* About this task: Go through the data below and retype all of it exactly.

* Data block:
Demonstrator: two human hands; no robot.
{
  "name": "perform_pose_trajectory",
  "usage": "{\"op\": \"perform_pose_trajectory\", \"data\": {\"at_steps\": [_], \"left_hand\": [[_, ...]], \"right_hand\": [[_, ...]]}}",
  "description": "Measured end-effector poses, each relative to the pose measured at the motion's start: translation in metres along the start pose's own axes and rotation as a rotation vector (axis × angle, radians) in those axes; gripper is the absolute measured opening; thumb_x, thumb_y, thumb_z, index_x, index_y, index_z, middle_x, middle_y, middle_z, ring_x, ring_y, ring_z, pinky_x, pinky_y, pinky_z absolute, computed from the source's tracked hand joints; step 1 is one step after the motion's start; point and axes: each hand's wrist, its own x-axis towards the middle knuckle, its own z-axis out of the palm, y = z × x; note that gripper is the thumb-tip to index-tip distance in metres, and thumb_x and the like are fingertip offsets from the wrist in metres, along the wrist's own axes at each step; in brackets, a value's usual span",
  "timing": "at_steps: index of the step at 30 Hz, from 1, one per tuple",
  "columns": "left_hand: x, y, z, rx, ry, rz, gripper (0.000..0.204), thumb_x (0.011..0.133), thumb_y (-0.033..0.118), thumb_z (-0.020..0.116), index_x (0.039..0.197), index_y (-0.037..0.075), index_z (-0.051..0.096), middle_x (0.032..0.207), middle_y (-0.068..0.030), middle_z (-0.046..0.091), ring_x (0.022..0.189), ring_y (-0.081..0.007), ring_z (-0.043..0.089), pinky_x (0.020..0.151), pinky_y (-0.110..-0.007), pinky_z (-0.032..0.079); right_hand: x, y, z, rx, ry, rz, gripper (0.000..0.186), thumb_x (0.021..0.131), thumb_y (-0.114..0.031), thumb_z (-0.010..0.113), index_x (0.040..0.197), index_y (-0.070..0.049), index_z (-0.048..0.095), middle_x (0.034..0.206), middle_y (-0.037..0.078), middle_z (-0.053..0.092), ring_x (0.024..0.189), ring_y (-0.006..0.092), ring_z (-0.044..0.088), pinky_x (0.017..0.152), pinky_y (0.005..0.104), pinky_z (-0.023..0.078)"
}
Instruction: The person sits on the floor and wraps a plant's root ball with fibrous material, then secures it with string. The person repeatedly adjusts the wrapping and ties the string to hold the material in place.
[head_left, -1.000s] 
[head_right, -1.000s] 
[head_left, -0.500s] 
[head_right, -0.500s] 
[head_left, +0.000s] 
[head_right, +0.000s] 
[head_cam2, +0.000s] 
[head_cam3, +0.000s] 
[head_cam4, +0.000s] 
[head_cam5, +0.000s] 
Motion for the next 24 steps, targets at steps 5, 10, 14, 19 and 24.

* Your response:
Demonstrator: two human hands; no robot.
{
  "name": "perform_pose_trajectory",
  "usage": "{\"op\": \"perform_pose_trajectory\", \"data\": {\"at_steps\": [_], \"left_hand\": [[_, ...]], \"right_hand\": [[_, ...]]}}",
  "description": "Measured end-effector poses, each relative to the pose measured at the motion's start: translation in metres along the start pose's own axes and rotation as a rotation vector (axis × angle, radians) in those axes; gripper is the absolute measured opening; thumb_x, thumb_y, thumb_z, index_x, index_y, index_z, middle_x, middle_y, middle_z, ring_x, ring_y, ring_z, pinky_x, pinky_y, pinky_z absolute, computed from the source's tracked hand joints; step 1 is one step after the motion's start; point and axes: each hand's wrist, its own x-axis towards the middle knuckle, its own z-axis out of the palm, y = z × x; note that gripper is the thumb-tip to index-tip distance in metres, and thumb_x and the like are fingertip offsets from the wrist in metres, along the wrist's own axes at each step; in brackets, a value's usual span",
  "timing": "at_steps: index of the step at 30 Hz, from 1, one per tuple",
  "columns": "left_hand: x, y, z, rx, ry, rz, gripper (0.000..0.204), thumb_x (0.011..0.133), thumb_y (-0.033..0.118), thumb_z (-0.020..0.116), index_x (0.039..0.197), index_y (-0.037..0.075), index_z (-0.051..0.096), middle_x (0.032..0.207), middle_y (-0.068..0.030), middle_z (-0.046..0.091), ring_x (0.022..0.189), ring_y (-0.081..0.007), ring_z (-0.043..0.089), pinky_x (0.020..0.151), pinky_y (-0.110..-0.007), pinky_z (-0.032..0.079); right_hand: x, y, z, rx, ry, rz, gripper (0.000..0.186), thumb_x (0.021..0.131), thumb_y (-0.114..0.031), thumb_z (-0.010..0.113), index_x (0.040..0.197), index_y (-0.070..0.049), index_z (-0.048..0.095), middle_x (0.034..0.206), middle_y (-0.037..0.078), middle_z (-0.053..0.092), ring_x (0.024..0.189), ring_y (-0.006..0.092), ring_z (-0.044..0.088), pinky_x (0.017..0.152), pinky_y (0.005..0.104), pinky_z (-0.023..0.078)"
}
Instruction: The person sits on the floor and wraps a plant's root ball with fibrous material, then secures it with string. The person repeatedly adjusts the wrapping and ties the string to hold the material in place.
[head_left, -1.000s] 
[head_right, -1.000s] 
[head_left, -0.500s] 
[head_right, -0.500s] 
[head_left, +0.000s] 
[head_right, +0.000s] 
[head_cam2, +0.000s] 
[head_cam3, +0.000s] 
[head_cam4, +0.000s] 
[head_cam5, +0.000s] 
Motion for the next 24 steps, targets at steps 5, 10, 14, 19 and 24.

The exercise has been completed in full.